**** SOURCE DATA ****
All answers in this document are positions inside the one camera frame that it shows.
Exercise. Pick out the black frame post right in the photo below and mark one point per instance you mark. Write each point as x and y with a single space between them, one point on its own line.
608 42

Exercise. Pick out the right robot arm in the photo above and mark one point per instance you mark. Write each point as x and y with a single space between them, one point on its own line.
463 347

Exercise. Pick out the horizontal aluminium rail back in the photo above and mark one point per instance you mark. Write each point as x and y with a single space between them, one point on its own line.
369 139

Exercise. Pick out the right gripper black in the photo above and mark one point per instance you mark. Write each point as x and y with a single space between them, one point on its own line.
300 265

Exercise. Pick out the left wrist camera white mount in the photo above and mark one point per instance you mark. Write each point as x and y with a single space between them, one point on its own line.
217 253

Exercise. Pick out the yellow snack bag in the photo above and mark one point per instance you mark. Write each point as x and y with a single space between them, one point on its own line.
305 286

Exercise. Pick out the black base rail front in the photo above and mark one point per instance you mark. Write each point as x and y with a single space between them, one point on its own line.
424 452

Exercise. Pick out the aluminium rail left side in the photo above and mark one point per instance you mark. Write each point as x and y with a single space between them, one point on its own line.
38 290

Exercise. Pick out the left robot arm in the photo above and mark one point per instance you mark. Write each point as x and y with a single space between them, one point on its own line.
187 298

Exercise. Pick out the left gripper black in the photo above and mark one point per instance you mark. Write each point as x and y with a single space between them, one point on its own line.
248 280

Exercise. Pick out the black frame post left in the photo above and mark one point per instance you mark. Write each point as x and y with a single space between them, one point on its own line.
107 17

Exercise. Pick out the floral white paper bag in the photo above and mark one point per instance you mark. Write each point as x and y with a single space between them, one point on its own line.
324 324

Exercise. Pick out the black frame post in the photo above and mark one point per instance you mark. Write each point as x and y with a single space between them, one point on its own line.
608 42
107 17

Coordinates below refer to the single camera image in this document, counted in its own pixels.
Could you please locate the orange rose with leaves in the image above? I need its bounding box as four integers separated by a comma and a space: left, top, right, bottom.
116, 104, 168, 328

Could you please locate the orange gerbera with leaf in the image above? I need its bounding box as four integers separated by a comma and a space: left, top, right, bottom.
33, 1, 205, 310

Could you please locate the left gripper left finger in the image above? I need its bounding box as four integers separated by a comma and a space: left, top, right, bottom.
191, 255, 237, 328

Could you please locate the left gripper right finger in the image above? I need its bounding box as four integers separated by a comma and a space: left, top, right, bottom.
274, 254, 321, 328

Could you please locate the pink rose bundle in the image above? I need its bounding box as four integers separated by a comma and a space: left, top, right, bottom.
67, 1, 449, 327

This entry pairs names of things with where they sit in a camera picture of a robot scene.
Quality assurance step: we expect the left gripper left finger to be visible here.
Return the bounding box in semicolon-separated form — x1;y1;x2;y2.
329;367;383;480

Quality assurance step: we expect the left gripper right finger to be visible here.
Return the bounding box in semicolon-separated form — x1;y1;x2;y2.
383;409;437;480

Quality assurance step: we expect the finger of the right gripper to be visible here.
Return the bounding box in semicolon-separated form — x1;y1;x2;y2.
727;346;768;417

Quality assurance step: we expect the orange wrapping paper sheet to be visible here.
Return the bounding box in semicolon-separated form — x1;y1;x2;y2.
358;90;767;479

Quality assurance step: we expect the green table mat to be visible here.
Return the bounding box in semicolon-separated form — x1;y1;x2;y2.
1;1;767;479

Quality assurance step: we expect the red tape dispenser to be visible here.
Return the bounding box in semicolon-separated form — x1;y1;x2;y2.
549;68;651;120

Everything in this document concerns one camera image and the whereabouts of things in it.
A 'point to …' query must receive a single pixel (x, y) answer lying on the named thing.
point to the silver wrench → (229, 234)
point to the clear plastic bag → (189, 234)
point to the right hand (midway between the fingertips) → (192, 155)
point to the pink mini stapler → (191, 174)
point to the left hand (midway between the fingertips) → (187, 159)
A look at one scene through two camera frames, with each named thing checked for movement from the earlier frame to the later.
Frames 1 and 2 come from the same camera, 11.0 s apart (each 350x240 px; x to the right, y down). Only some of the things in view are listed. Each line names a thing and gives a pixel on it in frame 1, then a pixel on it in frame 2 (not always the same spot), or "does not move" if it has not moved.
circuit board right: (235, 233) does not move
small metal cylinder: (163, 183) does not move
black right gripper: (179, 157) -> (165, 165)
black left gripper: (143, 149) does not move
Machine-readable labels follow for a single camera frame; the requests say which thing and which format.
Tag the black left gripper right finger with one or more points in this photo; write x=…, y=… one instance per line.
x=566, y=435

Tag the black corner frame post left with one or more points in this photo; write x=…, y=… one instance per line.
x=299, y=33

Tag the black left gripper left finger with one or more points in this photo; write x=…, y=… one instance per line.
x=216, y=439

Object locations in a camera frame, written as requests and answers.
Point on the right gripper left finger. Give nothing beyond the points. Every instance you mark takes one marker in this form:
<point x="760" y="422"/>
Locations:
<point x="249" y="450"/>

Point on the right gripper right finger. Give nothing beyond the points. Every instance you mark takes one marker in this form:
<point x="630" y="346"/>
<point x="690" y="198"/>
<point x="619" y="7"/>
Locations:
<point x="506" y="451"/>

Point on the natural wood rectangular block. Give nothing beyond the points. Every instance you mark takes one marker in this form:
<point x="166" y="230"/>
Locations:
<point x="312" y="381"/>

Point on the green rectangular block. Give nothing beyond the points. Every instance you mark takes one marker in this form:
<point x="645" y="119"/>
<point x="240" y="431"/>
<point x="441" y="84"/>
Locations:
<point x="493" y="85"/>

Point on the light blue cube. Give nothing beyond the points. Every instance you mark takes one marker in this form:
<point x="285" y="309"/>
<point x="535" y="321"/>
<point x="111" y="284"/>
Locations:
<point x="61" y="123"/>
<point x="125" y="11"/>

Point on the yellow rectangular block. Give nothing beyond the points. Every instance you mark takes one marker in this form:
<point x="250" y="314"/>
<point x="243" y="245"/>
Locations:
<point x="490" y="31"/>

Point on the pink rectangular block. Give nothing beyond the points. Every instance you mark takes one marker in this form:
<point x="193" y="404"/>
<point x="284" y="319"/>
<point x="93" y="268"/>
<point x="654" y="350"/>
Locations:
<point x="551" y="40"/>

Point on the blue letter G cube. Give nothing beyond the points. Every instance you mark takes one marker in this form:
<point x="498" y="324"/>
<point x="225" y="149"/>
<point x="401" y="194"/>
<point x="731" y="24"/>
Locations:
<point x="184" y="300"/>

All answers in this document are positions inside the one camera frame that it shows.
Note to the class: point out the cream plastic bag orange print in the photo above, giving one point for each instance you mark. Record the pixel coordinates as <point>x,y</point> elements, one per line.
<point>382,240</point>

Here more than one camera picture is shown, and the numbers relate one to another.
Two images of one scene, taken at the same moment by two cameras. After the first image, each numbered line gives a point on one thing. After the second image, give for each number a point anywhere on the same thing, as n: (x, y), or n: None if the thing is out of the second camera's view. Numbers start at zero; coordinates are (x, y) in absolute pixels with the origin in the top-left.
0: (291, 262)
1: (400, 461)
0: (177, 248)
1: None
****
**WHAT YOU NEED TO DO:**
From the first line to the last, copy the data exactly.

**PROBLEM SOLUTION:**
All answers in this document are positions inside the one camera frame that it shows.
Exercise. Pick out the black frame post right in the photo below and mark one point per instance you mark. Write each point as x and y with a single space between them, one point on its own line.
608 42

Exercise. Pick out the right robot arm in the photo above and mark one point per instance you mark. Write each point as x and y with a single space between them, one point on its own line.
463 347

Exercise. Pick out the horizontal aluminium rail back in the photo above and mark one point per instance you mark. Write each point as x and y with a single space between them, one point on its own line.
369 139

Exercise. Pick out the right gripper black in the photo above and mark one point per instance you mark. Write each point as x and y with a single space between them, one point on its own line.
300 265

Exercise. Pick out the left wrist camera white mount in the photo above and mark one point per instance you mark. Write each point as x and y with a single space between them, one point on its own line.
217 253

Exercise. Pick out the yellow snack bag in the photo above and mark one point per instance you mark. Write each point as x and y with a single space between them, one point on its own line.
305 286

Exercise. Pick out the black base rail front in the photo above and mark one point per instance you mark. Write each point as x and y with a single space between them, one point on its own line.
424 452

Exercise. Pick out the aluminium rail left side in the photo above and mark one point per instance you mark. Write each point as x and y with a single space between them, one point on its own line.
38 290

Exercise. Pick out the left robot arm in the photo above and mark one point per instance you mark. Write each point as x and y with a single space between them, one point on its own line.
187 298

Exercise. Pick out the left gripper black in the photo above and mark one point per instance you mark. Write each point as x and y with a single space between them, one point on its own line.
248 280

Exercise. Pick out the black frame post left in the photo above and mark one point per instance you mark. Write each point as x and y with a single space between them, one point on its own line.
107 17

Exercise. Pick out the floral white paper bag in the photo above and mark one point per instance you mark. Write each point as x and y with a single space between them, one point on its own line.
324 324

Exercise. Pick out the black frame post in the photo above and mark one point per instance you mark. Write each point as x and y with a single space between them, one point on its own line.
608 42
107 17

Coordinates below refer to the single camera image in this document, counted in its own pixels.
Could you please locate the orange rose with leaves in the image above? I need its bounding box as four integers separated by a comma and a space: left, top, right, bottom.
116, 104, 168, 328

Could you please locate the orange gerbera with leaf in the image above? I need its bounding box as four integers separated by a comma and a space: left, top, right, bottom.
33, 1, 205, 310

Could you please locate the left gripper left finger in the image above? I need its bounding box as four integers separated by a comma and a space: left, top, right, bottom.
191, 255, 237, 328

Could you please locate the left gripper right finger in the image above? I need its bounding box as four integers separated by a comma and a space: left, top, right, bottom.
274, 254, 321, 328

Could you please locate the pink rose bundle in the image above? I need its bounding box as four integers separated by a comma and a space: left, top, right, bottom.
67, 1, 449, 327

This entry pairs names of things with where they sit in a camera picture of a robot scene.
Quality assurance step: we expect the left gripper left finger to be visible here.
Return the bounding box in semicolon-separated form — x1;y1;x2;y2.
329;367;383;480

Quality assurance step: we expect the left gripper right finger to be visible here.
Return the bounding box in semicolon-separated form — x1;y1;x2;y2.
383;409;437;480

Quality assurance step: we expect the finger of the right gripper to be visible here.
Return the bounding box in semicolon-separated form — x1;y1;x2;y2.
727;346;768;417

Quality assurance step: we expect the orange wrapping paper sheet to be visible here.
Return the bounding box in semicolon-separated form — x1;y1;x2;y2.
358;90;767;479

Quality assurance step: we expect the green table mat to be visible here.
Return the bounding box in semicolon-separated form — x1;y1;x2;y2.
1;1;767;479

Quality assurance step: we expect the red tape dispenser to be visible here.
Return the bounding box in semicolon-separated form — x1;y1;x2;y2.
549;68;651;120

Everything in this document concerns one camera image and the whereabouts of things in it.
A 'point to …' query must receive a single pixel (x, y) answer lying on the named thing.
point to the silver wrench → (229, 234)
point to the clear plastic bag → (189, 234)
point to the right hand (midway between the fingertips) → (192, 155)
point to the pink mini stapler → (191, 174)
point to the left hand (midway between the fingertips) → (187, 159)
A look at one scene through two camera frames, with each named thing checked for movement from the earlier frame to the later.
Frames 1 and 2 come from the same camera, 11.0 s apart (each 350x240 px; x to the right, y down). Only some of the things in view are listed. Each line names a thing and gives a pixel on it in frame 1, then a pixel on it in frame 2 (not always the same spot), or "does not move" if it has not moved.
circuit board right: (235, 233) does not move
small metal cylinder: (163, 183) does not move
black right gripper: (179, 157) -> (165, 165)
black left gripper: (143, 149) does not move
Machine-readable labels follow for a single camera frame; the requests say which thing and which format.
Tag the black left gripper right finger with one or more points in this photo; write x=…, y=… one instance per line.
x=566, y=435

Tag the black corner frame post left with one or more points in this photo; write x=…, y=… one instance per line.
x=299, y=33

Tag the black left gripper left finger with one or more points in this photo; write x=…, y=… one instance per line.
x=216, y=439

Object locations in a camera frame, written as requests and answers.
Point on the right gripper left finger. Give nothing beyond the points. Every instance you mark takes one marker in this form:
<point x="760" y="422"/>
Locations:
<point x="249" y="450"/>

Point on the right gripper right finger. Give nothing beyond the points. Every instance you mark takes one marker in this form:
<point x="630" y="346"/>
<point x="690" y="198"/>
<point x="619" y="7"/>
Locations:
<point x="506" y="451"/>

Point on the natural wood rectangular block. Give nothing beyond the points. Every instance you mark takes one marker in this form:
<point x="166" y="230"/>
Locations:
<point x="312" y="381"/>

Point on the green rectangular block. Give nothing beyond the points. Every instance you mark takes one marker in this form:
<point x="645" y="119"/>
<point x="240" y="431"/>
<point x="441" y="84"/>
Locations:
<point x="493" y="85"/>

Point on the light blue cube. Give nothing beyond the points. Every instance you mark takes one marker in this form:
<point x="285" y="309"/>
<point x="535" y="321"/>
<point x="111" y="284"/>
Locations:
<point x="61" y="123"/>
<point x="125" y="11"/>

Point on the yellow rectangular block. Give nothing beyond the points. Every instance you mark takes one marker in this form:
<point x="250" y="314"/>
<point x="243" y="245"/>
Locations:
<point x="490" y="31"/>

Point on the pink rectangular block. Give nothing beyond the points. Every instance you mark takes one marker in this form:
<point x="193" y="404"/>
<point x="284" y="319"/>
<point x="93" y="268"/>
<point x="654" y="350"/>
Locations:
<point x="551" y="40"/>

Point on the blue letter G cube. Give nothing beyond the points. Every instance you mark takes one marker in this form:
<point x="498" y="324"/>
<point x="225" y="149"/>
<point x="401" y="194"/>
<point x="731" y="24"/>
Locations:
<point x="184" y="300"/>

All answers in this document are positions inside the one camera frame that it shows.
Note to the class: point out the cream plastic bag orange print in the photo above, giving one point for each instance you mark. Record the pixel coordinates as <point>x,y</point> elements, one per line.
<point>382,240</point>

Here more than one camera picture is shown, and the numbers relate one to another.
Two images of one scene, taken at the same moment by two cameras. After the first image, each numbered line gives a point on one thing. After the second image, give for each number a point anywhere on the same thing, as n: (x, y), or n: None if the thing is out of the second camera's view. Numbers start at zero; coordinates are (x, y) in absolute pixels with the origin in the top-left.
0: (291, 262)
1: (400, 461)
0: (177, 248)
1: None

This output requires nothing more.